The periodicity of a random walk on a undirected bipartite graph is usually dealt with by the following trick of "lazy" random walk.

Lazy random walk
Given an undirected graph [math]\displaystyle{ G(V,E) }[/math], a random walk is defined by the transition matrix
[math]\displaystyle{ P'(u,v)=\begin{cases} \frac{1}{2} & \mbox{if }u=v,\\ \frac{1}{2d(u)}&\mbox{if }(u,v)\in E,\\ 0 & \mbox{otherwise }. \end{cases} }[/math]
For this random walk, at each step, we first flip a fair coin to decide whether to move or to stay, and if the coin told us to move, we pick a uniform edge and move to the adjacent vertex. It is easy to see that the resulting Markov chain is aperiodic for any [math]\displaystyle{ G }[/math].

We consider the non-lazy version of random walk. We observe that the random walk has the following stationary distribution.

Theorem
The random walk on [math]\displaystyle{ G(V,E) }[/math] with [math]\displaystyle{ |E|=m }[/math] has a stationary distribution [math]\displaystyle{ \pi }[/math], where [math]\displaystyle{ \forall v\in V }[/math],
[math]\displaystyle{ \begin{align} \pi_v=\frac{d(v)}{2m}\end{align} }[/math] for [math]\displaystyle{ v\in V }[/math].
Proof.
First, since [math]\displaystyle{ \sum_{v\in V}d(v)=2m }[/math], it follows that
[math]\displaystyle{ \sum_{v\in V}\pi_v=\sum_{v\in V}\frac{d(v)}{2m}=1, }[/math]

thus [math]\displaystyle{ \pi }[/math] is a well-defined distribution. And let [math]\displaystyle{ N(v) }[/math] denote the set of neighbors of [math]\displaystyle{ v }[/math]. Then for any [math]\displaystyle{ v\in V }[/math],

[math]\displaystyle{ (\pi P)_v=\sum_{u\in V}\pi_uP(u,v)=\sum_{u\in N(v)}\frac{d(u)}{2m}\frac{1}{d(u)}=\frac{1}{2m}\sum_{u\in N(v)}1=\frac{d(v)}{2m}=\pi_v. }[/math]

Thus [math]\displaystyle{ \pi P=\pi }[/math], and [math]\displaystyle{ \pi }[/math] is stationary.

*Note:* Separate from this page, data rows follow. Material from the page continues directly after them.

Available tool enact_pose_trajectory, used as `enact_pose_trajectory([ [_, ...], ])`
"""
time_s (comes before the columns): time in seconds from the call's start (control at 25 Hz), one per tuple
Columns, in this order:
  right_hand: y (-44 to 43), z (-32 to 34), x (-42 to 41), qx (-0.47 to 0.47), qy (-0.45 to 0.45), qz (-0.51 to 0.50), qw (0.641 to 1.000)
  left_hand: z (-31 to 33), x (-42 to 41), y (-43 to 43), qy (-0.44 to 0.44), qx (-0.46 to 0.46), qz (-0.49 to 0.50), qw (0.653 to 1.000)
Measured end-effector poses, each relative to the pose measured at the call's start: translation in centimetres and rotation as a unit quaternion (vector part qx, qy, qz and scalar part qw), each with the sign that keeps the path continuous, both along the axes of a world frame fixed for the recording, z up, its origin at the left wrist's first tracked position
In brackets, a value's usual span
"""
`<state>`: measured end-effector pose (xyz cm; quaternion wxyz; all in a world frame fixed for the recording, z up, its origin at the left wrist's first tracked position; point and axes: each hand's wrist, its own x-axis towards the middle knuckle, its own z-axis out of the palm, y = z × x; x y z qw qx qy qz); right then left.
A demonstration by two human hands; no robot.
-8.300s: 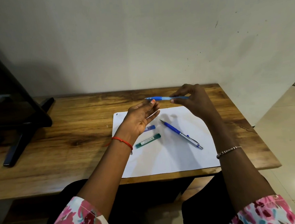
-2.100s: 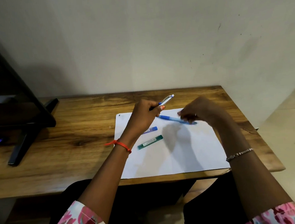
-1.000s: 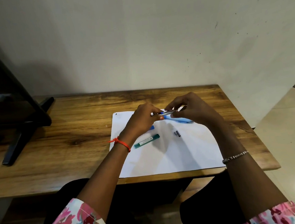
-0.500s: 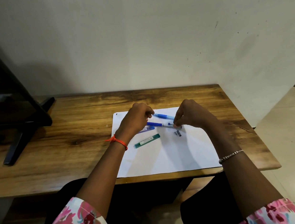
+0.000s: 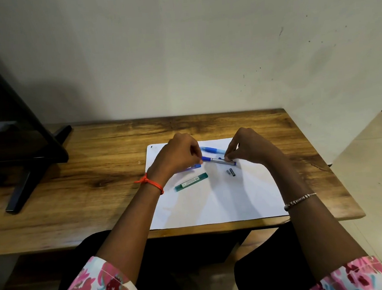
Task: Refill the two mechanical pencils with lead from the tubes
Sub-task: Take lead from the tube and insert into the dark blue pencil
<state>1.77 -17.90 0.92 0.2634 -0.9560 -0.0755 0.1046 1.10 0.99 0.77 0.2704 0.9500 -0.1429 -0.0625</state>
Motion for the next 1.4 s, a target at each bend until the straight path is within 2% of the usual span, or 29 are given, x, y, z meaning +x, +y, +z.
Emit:
enact_pose_trajectory([
  [0.2, -0.5, 0.0, 0.0, 0.017, -0.024, -0.012, 0.999, 0.7, -1.2, -0.4, 0.002, 0.16, -0.054, 0.986],
  [0.32, -0.5, -0.1, 0.1, 0.021, -0.031, -0.014, 0.999, 0.4, -1.2, -0.3, 0.011, 0.196, -0.068, 0.978],
  [0.4, -0.2, 0.0, 0.0, 0.044, -0.039, -0.008, 0.998, 0.2, -1.1, -0.5, 0.02, 0.187, -0.073, 0.98],
  [0.48, 0.1, 0.4, -0.2, 0.096, -0.024, -0.002, 0.995, 0.4, -1.0, -0.8, 0.013, 0.145, -0.06, 0.988],
  [0.6, 0.9, 0.8, -0.5, 0.165, 0.028, 0.016, 0.986, 1.0, -0.9, -1.0, -0.048, 0.067, -0.013, 0.997],
  [0.76, 1.1, 0.6, -0.2, 0.249, 0.029, 0.016, 0.968, 0.7, -0.9, -1.2, -0.074, 0.013, 0.025, 0.997],
  [0.84, 0.9, 0.6, -0.1, 0.289, 0.016, -0.002, 0.957, 0.6, -0.7, -1.0, -0.008, -0.099, 0.035, 0.994],
  [0.88, 0.9, 0.7, 0.0, 0.302, 0.004, -0.01, 0.953, 0.7, -0.7, -0.9, 0.064, -0.183, 0.035, 0.98],
  [0.96, 0.8, 0.8, 0.1, 0.318, -0.017, -0.023, 0.948, 1.0, -0.8, -0.7, 0.215, -0.325, 0.033, 0.92],
  [1.0, 0.9, 0.8, 0.2, 0.32, -0.025, -0.027, 0.947, 1.0, -0.9, -0.6, 0.258, -0.365, 0.032, 0.894],
  [1.12, 1.4, 0.6, 0.3, 0.313, -0.048, -0.033, 0.948, 1.2, -1.0, -0.5, 0.295, -0.421, 0.048, 0.856],
  [1.28, 0.5, 0.5, 1.0, 0.353, -0.109, -0.074, 0.926, 1.5, -1.4, -0.3, 0.304, -0.424, 0.058, 0.851],
  [1.4, 0.4, 0.4, 1.0, 0.449, -0.02, -0.095, 0.888, 1.5, -1.4, -0.1, 0.287, -0.413, 0.051, 0.863],
])
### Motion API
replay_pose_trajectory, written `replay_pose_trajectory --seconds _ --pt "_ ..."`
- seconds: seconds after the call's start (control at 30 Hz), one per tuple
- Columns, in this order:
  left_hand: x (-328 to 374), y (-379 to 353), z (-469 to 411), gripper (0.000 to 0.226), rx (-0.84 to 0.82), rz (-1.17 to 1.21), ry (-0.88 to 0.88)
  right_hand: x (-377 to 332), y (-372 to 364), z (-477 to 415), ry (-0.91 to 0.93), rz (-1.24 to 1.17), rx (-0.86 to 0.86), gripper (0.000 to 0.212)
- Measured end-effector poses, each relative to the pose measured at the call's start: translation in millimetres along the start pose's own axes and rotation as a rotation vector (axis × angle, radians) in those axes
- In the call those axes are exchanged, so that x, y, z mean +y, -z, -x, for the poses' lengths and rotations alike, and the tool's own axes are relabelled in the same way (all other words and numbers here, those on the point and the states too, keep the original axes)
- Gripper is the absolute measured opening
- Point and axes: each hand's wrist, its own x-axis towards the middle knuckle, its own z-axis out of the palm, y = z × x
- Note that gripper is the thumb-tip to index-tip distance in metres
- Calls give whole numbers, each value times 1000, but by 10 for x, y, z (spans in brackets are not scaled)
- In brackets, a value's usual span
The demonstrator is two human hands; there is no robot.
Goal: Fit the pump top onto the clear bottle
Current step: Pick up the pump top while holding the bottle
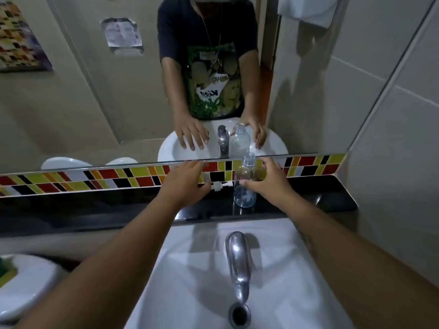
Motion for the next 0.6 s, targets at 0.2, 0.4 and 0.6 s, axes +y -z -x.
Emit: replay_pose_trajectory --seconds 0.2,0.4,0.6 --pt "-15 -507 -123 53 -78 1 -10 126 -270 -39 -68 -294 -36 76" --pt "-33 -765 -221 53 -80 -86 -85 211 -408 -52 -66 -355 42 64" --pt "-88 -862 -268 41 -65 -119 -92 268 -441 -63 -56 -376 52 63"
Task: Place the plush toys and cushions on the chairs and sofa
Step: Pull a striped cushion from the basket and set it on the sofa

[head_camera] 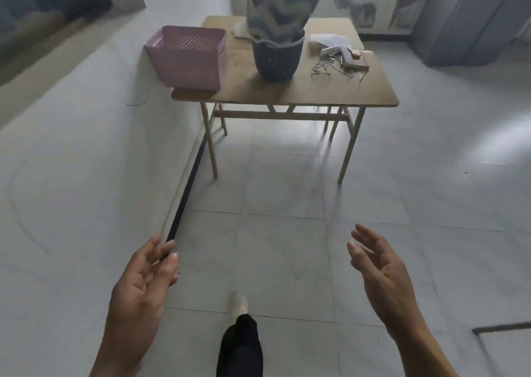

[math]\displaystyle{ \square }[/math]

For connected and non-bipartite [math]\displaystyle{ G }[/math], the random walk converges to this stationary distribution. Note that the stationary distribution is proportional to the degrees of the vertices, therefore, if [math]\displaystyle{ G }[/math] is a regular graph, that is, [math]\displaystyle{ d(v) }[/math] is the same for all [math]\displaystyle{ v\in V }[/math], the stationary distribution is the uniform distribution.

The following parameters of random walks are closely related to the performances of randomized algorithms based on random walks:

  • Hitting time: It takes how long for a random walk to visit some specific vertex.
  • Cover time: It takes how long for a random walk to visit all vertices.
  • Mixing time: It takes how long for a random walk to be close enough to the stationary distribution.